Michael HönnigMichael Hönnig
Working on a web application with SpringBoot and want your changes made in IntelliJ IDEA to be visible in the browser right away? Then this is for you:

Security Hint

Before you install the following plugins to your browser, be aware that these could spy on your browser activity. To mitigate risk, I suggest that you use separate operating system account/profile for critical and non-critical tasks and only install such plugins in the browsers of the non-critical account/profile.

Installing the LiveReview plugin in Firefox

  1. Open the Plugin Settings Page of your Firefox browser.
  2. Type "livereload" in the search field in the top right area.
  3. Select and install the plugin "LiveReload 20.2.1" (*) - see screenshot.
    It's the Web extension based version of LiveReload. Supports Firefox 57 (Firefox Quantum) by Todd Wolfson.
  4. Activate the plugin.
    Now you see an icon which looks like a circle made of two arrows around a small circle in your Firefox toolbar - see screenshot.
  5. To activate the live reload functionality, click the icon to connect.
    It should turn from black to blue when connected, but if not, also hover with your mouse pointer over the icon to see it's status.
Firefox Addons (* At the time of writing this article, I am using Firefox Quantum 58.0.2 64bit on Ubuntu Linux 17.10), if you use a different version or get newer plugin versions, the details might vary.)

Installing the LiveRewiew plugin in Google Chrome

  1. Open the Google Chrome WebStore with your Chrome browser.
  2. Type "lifereload" in the search field on the top left.
  3. Add the plugin "LiveReaload" supplied by livereload.com - see screenshot.
  4. To activate the live reload functionality, click the icon to connect.
    In my Chrome browser it does not turn blue when connected, but one can also hover with the mouse pointer over the icon to see it's status.
Chrome WebStore

Add the spring-boot-devtools Dependency

For Maven, add this dependency to your pom.xml (given the parent-pom is effectively spring-boot-starter-parent with proper version number).
<dependency>
    <groupId>org.springframework.boot</groupId>
    <artifactId>spring-boot-devtools</artifactId>
    <scope>runtime
</dependency>
For Gradle, also given you have a spring-boot-starter configuration, add the dependency like this:
dependencies {
	compile("org.springframework.boot:spring-boot-devtools")
}
In either case re-import your dependency config into IntelliJ IDEA (if auto-import is not activated anyway).

Enable Auto-Rebuild in IntelliJ IDEA

After you made and changes in your source code, you usually have to run "Build Project" to rebuild your code and restart SpringBoot.
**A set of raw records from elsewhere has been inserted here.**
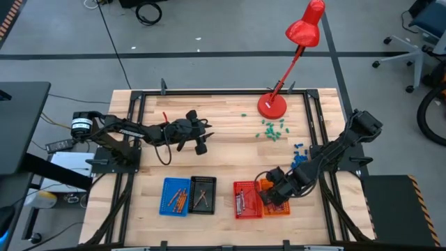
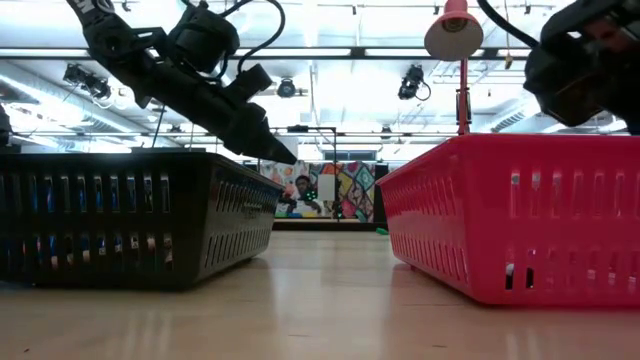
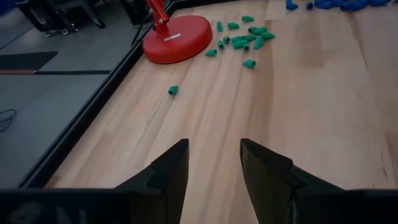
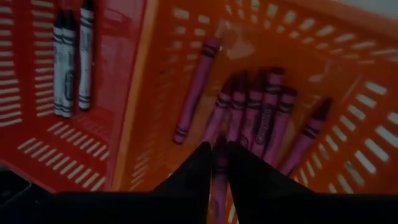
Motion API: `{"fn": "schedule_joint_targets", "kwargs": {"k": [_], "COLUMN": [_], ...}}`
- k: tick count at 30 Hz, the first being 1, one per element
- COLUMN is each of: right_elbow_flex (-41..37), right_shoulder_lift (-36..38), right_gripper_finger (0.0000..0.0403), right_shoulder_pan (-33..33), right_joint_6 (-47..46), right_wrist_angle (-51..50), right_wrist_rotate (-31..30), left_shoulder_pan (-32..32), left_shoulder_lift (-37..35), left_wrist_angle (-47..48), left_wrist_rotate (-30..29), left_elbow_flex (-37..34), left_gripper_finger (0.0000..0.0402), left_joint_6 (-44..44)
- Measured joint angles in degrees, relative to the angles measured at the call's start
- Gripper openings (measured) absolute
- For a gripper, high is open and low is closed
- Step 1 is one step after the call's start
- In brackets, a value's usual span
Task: Sort crayons
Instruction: Put the violet crayon into the orange basket, then put the black crayon into the red basket
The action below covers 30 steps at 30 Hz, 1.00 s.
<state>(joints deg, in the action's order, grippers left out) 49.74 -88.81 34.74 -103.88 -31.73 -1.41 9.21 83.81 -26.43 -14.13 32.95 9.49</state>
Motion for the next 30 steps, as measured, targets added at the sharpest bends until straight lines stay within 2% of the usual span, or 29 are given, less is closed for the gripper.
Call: {"fn": "schedule_joint_targets", "kwargs": {"k": [13,21,25,30], "right_elbow_flex": [0.00,0.00,0.00,0.00], "right_shoulder_lift": [1.95,9.65,11.14,11.16], "right_gripper_finger": [0.0091,0.0089,0.0089,0.0089], "right_shoulder_pan": [-0.76,-0.89,-1.82,-5.07], "right_joint_6": [1.91,7.86,15.40,27.55], "right_wrist_angle": [-2.16,-7.08,-6.89,-6.16], "right_wrist_rotate": [-1.37,-15.32,-23.05,-29.04], "left_shoulder_pan": [-0.04,-0.17,-0.72,-2.77], "left_shoulder_lift": [0.00,0.02,0.02,0.02], "left_wrist_angle": [-0.05,4.88,9.44,14.25], "left_wrist_rotate": [0.00,0.02,0.00,0.00], "left_elbow_flex": [0.00,-0.02,-0.02,-0.02], "left_gripper_finger": [0.0157,0.0157,0.0157,0.0157], "left_joint_6": [0.38,-1.16,-3.75,-6.31]}}
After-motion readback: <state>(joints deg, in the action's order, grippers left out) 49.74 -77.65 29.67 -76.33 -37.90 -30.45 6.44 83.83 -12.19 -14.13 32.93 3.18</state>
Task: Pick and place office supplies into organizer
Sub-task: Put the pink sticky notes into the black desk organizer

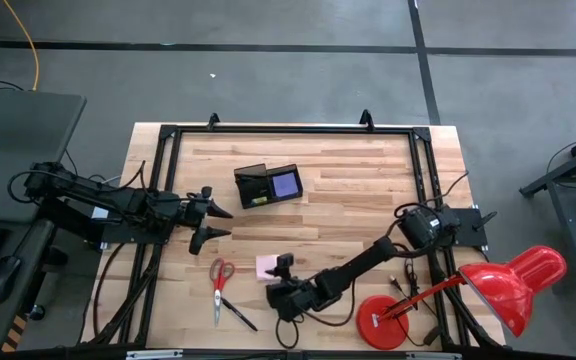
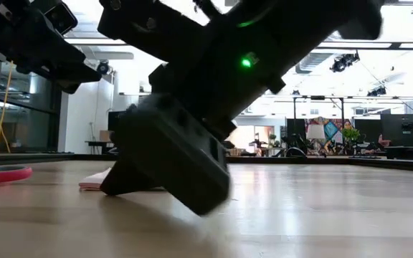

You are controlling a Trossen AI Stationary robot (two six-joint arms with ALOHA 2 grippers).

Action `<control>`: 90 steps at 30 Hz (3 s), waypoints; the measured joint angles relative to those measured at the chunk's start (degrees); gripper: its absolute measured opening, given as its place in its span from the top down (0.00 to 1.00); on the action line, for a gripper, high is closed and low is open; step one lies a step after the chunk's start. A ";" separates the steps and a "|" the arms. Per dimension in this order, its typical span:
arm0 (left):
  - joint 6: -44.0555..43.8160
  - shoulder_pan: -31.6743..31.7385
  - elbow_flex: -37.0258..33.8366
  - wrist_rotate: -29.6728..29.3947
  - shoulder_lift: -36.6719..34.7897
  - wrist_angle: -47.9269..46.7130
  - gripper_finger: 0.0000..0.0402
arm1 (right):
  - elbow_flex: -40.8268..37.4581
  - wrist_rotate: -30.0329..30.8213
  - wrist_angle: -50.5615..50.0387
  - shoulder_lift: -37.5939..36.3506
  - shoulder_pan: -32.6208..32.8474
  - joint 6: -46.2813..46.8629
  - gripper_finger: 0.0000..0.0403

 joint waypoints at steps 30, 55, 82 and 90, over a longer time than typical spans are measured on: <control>-0.50 0.00 0.00 0.02 0.00 -0.09 0.43 | -0.20 -4.74 -2.59 0.23 -3.04 17.25 0.98; -0.48 0.00 0.00 0.02 0.00 0.07 0.43 | 19.00 15.62 -24.60 0.61 0.76 11.76 1.00; -0.47 0.00 0.00 0.02 0.00 0.21 0.43 | 29.07 22.61 -56.57 0.40 -12.32 22.35 1.00; -0.47 0.00 0.00 0.02 0.00 0.20 0.43 | 29.07 21.75 -56.48 0.40 -18.90 23.96 1.00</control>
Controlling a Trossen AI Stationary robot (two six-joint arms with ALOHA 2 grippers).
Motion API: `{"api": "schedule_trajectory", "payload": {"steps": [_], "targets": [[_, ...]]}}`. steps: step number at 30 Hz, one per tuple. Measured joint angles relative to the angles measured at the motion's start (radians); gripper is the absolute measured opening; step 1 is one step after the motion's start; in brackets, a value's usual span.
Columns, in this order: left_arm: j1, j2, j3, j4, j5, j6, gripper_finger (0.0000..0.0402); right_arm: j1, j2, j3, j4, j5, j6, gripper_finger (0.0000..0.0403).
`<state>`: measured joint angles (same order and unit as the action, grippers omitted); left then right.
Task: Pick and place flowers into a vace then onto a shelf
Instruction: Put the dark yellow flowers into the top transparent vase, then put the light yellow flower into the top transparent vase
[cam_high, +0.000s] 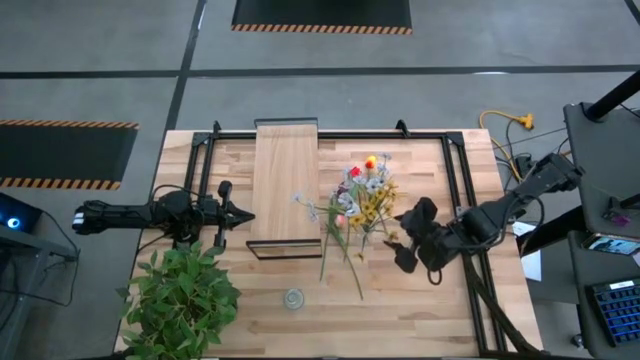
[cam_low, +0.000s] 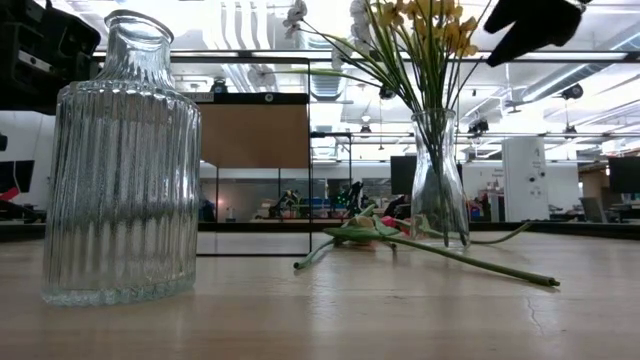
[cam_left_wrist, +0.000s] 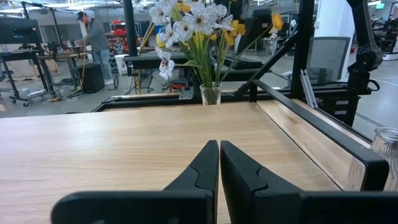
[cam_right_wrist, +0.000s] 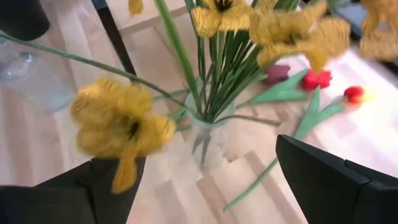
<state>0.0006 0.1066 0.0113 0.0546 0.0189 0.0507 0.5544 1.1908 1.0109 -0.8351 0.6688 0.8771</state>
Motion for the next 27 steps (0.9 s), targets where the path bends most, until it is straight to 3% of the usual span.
{"api": "schedule_trajectory", "payload": {"steps": [5,12,21,27], "targets": [[0.0,0.0,0.0,0.0,0.0,0.0,0.0,0.032,0.0,-0.006,-0.054,-0.062,0.125,0.0345],[0.0,0.0,0.0,0.001,0.0,0.0,0.0,0.046,0.003,-0.058,-0.184,-0.061,0.318,0.0332],[0.0,0.0,0.0,0.001,0.0,0.0,0.0,0.012,0.002,-0.19,-0.19,0.118,0.499,0.0329],[0.0,0.0,0.0,0.001,0.0,0.0,0.0,-0.066,0.002,-0.259,-0.163,0.124,0.572,0.0329]]}}
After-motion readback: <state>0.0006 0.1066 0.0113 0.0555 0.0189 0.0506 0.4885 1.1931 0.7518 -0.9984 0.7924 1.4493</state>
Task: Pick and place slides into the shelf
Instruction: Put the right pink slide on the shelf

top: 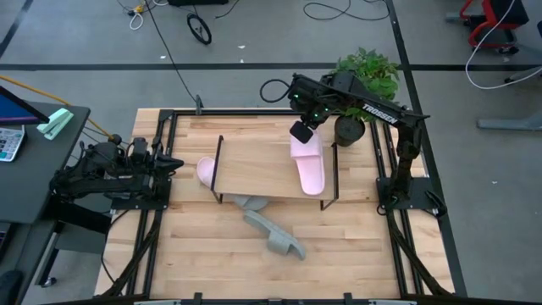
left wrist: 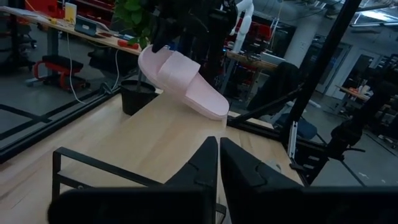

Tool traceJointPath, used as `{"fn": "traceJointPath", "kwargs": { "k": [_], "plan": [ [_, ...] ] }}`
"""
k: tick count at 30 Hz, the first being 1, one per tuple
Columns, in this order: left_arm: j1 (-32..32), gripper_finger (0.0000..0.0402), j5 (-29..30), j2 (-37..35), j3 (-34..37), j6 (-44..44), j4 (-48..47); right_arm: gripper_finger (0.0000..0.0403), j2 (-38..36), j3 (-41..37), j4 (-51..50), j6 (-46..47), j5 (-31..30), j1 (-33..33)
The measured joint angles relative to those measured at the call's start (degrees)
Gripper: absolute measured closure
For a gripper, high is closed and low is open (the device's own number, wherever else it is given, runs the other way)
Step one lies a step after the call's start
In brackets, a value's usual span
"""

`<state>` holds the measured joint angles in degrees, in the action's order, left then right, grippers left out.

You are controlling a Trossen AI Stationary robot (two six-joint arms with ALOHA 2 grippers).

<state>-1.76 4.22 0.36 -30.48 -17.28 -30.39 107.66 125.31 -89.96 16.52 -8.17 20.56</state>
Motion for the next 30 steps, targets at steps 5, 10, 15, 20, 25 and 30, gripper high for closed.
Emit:
{"fn": "traceJointPath", "kwargs": {
  "k": [5,10,15,20,25,30],
  "plan": [
    [0.00,0.0385,0.01,0.00,0.00,0.02,0.02,0.0393,-0.07,-2.09,-0.04,-0.43,0.18,0.04],
    [0.00,0.0393,0.01,0.00,0.00,0.05,0.05,0.0393,-0.07,-4.86,-0.03,-1.89,-0.89,-0.50],
    [0.00,0.0385,0.01,0.00,0.00,0.09,0.06,0.0393,-0.07,-6.39,0.01,-2.20,-2.09,-0.50],
    [0.00,0.0378,0.01,0.00,0.00,0.10,0.08,0.0393,-0.07,-7.25,-0.08,-2.73,-3.49,-0.52],
    [0.00,0.0383,0.01,0.00,0.00,0.09,0.08,0.0393,-0.07,-7.55,-0.15,-2.26,-3.99,-0.50],
    [0.02,0.0393,0.02,0.00,0.00,0.09,0.08,0.0393,-0.07,-7.57,-0.15,-1.78,-4.15,-0.50]
  ]
}}
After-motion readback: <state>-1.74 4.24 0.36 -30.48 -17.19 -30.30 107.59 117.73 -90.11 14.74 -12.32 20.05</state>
But in "File / Settings / Compiler" you can activate "Build project automatically" - see screenshot: IntelliJ IDEA: Build project automatically The previous step has to be done for each IntelliJ IDEA project again! Unfortunately, as you can see in the hint of this setting, this does not work while an application is running. We can change this in the IntelliJ IDEA Registry, though. Open the Action popup (Windows and Linux: "Ctrl-Shift-A") and type "Registry" and select the matching entry - see screenshot: IntelliJ IDEA: Registry Then activate "compiler.automake.allow.when.app.running" and press the "close" button. Be careful with the other options in the Registry, though!

See LiveReload at Work

Finally run your SpringBoot Web project and open it in the Browser. Then change something in the source code, be it Java or HTML or anything else. Now the build should automatically run, SpringBoot reload the files and resources of your app and shortly after the browser also reload and reflect the changes. If it does not work, try re-loading IntelliJ IDEA - in some cases this seemed to be necessary. Also one initial manual reload of your app in the browser might be necessary if the config was not yet active when it got initially loaded.

How it Works in SpringBoot

The whole turnaround usually only takes a few seconds - given that the app itself is small enough. How can it be faster than a startup of SpringBoot with your app? SpringBoot applies a nice trick, it has one ClassLoader for external libraries (including SpringBoot, SpringFramework etc.) and one for your apps classes and resources; and it only reloads the second ClassLoader for a live reload.

Acknowledgement

Thanks to John Thompson for his great video course Spring Framework 5: Beginner to Guru, where he explains this live reloading trick. You can also find some of his tutorials on his YouTube channel. To repeatedly apply it, it's just often easier to have it in text form, thus I wrote this summary.